TASK ITEM> Would you give the listing back word for word once its pictures are removed?

*** Opening of DATA FOR THIS EXERCISE ***

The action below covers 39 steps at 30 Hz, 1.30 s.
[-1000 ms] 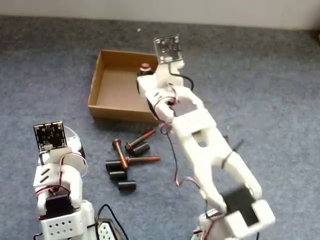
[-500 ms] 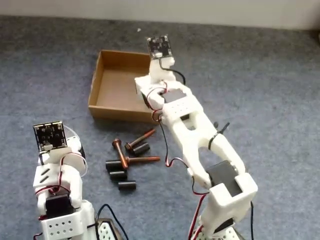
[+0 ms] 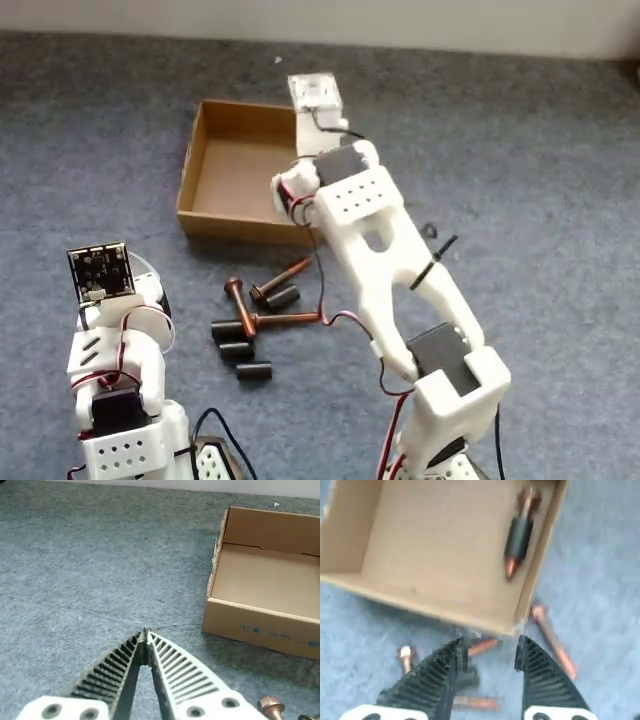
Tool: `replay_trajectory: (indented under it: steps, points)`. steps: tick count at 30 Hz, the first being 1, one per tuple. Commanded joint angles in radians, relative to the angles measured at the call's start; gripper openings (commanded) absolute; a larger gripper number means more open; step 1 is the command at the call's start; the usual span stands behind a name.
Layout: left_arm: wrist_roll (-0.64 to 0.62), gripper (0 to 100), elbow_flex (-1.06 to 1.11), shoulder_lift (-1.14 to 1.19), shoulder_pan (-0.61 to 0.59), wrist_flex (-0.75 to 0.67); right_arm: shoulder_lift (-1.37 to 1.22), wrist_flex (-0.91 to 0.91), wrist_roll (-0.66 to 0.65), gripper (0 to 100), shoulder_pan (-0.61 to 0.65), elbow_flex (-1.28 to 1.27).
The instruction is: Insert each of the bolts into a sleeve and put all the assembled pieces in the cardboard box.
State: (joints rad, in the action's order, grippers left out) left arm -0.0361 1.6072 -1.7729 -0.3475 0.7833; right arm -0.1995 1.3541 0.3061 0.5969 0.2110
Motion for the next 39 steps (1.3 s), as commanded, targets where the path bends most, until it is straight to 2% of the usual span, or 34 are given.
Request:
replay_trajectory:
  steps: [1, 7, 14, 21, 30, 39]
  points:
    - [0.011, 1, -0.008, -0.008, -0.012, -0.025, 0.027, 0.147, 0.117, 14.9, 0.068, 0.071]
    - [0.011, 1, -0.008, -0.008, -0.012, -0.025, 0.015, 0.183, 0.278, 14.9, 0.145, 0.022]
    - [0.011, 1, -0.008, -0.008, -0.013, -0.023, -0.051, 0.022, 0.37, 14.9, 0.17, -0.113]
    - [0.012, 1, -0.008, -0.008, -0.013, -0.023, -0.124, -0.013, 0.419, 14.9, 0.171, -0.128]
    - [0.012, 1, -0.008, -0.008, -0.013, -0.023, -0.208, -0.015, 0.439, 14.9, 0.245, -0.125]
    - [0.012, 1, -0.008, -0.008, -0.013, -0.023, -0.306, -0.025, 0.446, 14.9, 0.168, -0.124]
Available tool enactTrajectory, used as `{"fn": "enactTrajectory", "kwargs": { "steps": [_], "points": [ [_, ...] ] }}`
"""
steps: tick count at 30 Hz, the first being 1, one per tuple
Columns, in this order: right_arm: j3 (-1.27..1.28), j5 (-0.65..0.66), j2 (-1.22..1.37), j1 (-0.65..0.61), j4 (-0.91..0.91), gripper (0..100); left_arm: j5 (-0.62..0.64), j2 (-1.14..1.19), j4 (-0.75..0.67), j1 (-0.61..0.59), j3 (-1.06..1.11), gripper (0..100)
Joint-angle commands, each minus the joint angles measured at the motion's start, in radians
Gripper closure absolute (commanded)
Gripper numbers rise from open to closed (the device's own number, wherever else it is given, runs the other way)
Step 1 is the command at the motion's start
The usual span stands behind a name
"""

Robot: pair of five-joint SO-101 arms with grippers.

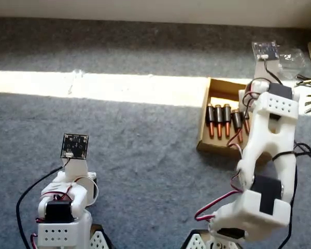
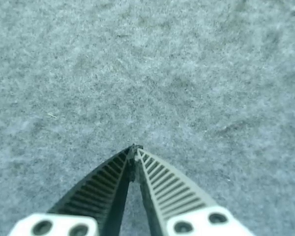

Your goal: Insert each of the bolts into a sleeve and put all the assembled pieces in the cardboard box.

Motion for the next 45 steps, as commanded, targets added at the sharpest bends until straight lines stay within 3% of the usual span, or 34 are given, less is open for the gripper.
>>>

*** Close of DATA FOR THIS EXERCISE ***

REPLY TO THE TASK>
The action below covers 39 steps at 30 Hz, 1.30 s.
[-1000 ms] 
[-500 ms] 
[+0 ms] 
Tool: `replay_trajectory: (indented under it: steps, points)`. steps: tick count at 30 Hz, the first being 1, one per tuple. Commanded joint angles in radians, relative to the angles measured at the call's start; gripper openings (commanded) absolute; a larger gripper number means more open; step 1 is the command at the call's start; the usual span stands behind a name.
Layout: left_arm: wrist_roll (-0.64 to 0.62), gripper (0 to 100), elbow_flex (-1.06 to 1.11), shoulder_lift (-1.14 to 1.19), shoulder_pan (-0.61 to 0.59), wrist_flex (-0.75 to 0.67); right_arm: shoulder_lift (-1.37 to 1.22), wrist_flex (-0.91 to 0.91), wrist_roll (-0.66 to 0.65), gripper (0 to 100), shoulder_pan (-0.61 to 0.65), elbow_flex (-1.28 to 1.27).
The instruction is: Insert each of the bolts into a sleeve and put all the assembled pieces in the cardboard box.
State: (joints rad, in the action's order, grippers left out) left arm -0.0361 1.6072 -1.7729 -0.3475 0.7833; right arm -0.1995 1.3541 0.3061 0.5969 0.2110
Motion for the next 39 steps (1.3 s), as commanded, targets where the path bends most, until it is straight to 2% of the usual span, or 34 are given.
Request:
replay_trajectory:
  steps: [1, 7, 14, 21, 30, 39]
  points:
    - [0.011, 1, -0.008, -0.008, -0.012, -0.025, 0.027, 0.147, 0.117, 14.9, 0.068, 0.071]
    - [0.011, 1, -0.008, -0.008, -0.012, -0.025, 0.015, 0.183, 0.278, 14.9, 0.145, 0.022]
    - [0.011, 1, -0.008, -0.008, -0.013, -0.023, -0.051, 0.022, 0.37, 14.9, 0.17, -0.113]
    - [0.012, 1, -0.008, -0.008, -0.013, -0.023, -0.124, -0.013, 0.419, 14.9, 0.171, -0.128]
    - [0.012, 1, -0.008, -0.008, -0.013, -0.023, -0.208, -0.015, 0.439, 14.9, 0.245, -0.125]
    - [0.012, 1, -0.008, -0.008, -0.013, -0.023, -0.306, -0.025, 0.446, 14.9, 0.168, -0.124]
Available tool enactTrajectory, used as `{"fn": "enactTrajectory", "kwargs": { "steps": [_], "points": [ [_, ...] ] }}`
"""
steps: tick count at 30 Hz, the first being 1, one per tuple
Columns, in this order: right_arm: j3 (-1.27..1.28), j5 (-0.65..0.66), j2 (-1.22..1.37), j1 (-0.65..0.61), j4 (-0.91..0.91), gripper (0..100); left_arm: j5 (-0.62..0.64), j2 (-1.14..1.19), j4 (-0.75..0.67), j1 (-0.61..0.59), j3 (-1.06..1.11), gripper (0..100)
Joint-angle commands, each minus the joint angles measured at the motion's start, in radians
Gripper closure absolute (commanded)
Gripper numbers rise from open to closed (the device's own number, wherever else it is given, runs the other way)
Step 1 is the command at the motion's start
The usual span stands behind a name
"""

Robot: pair of five-joint SO-101 arms with grippers.


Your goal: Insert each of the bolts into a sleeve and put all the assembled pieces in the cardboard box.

Motion for the next 45 steps, as commanded, targets added at the sharpest bends until straight lines stay within 3% of the usual span, or 34 are given, less is open for the gripper.
>>>

This exercise requires no further output.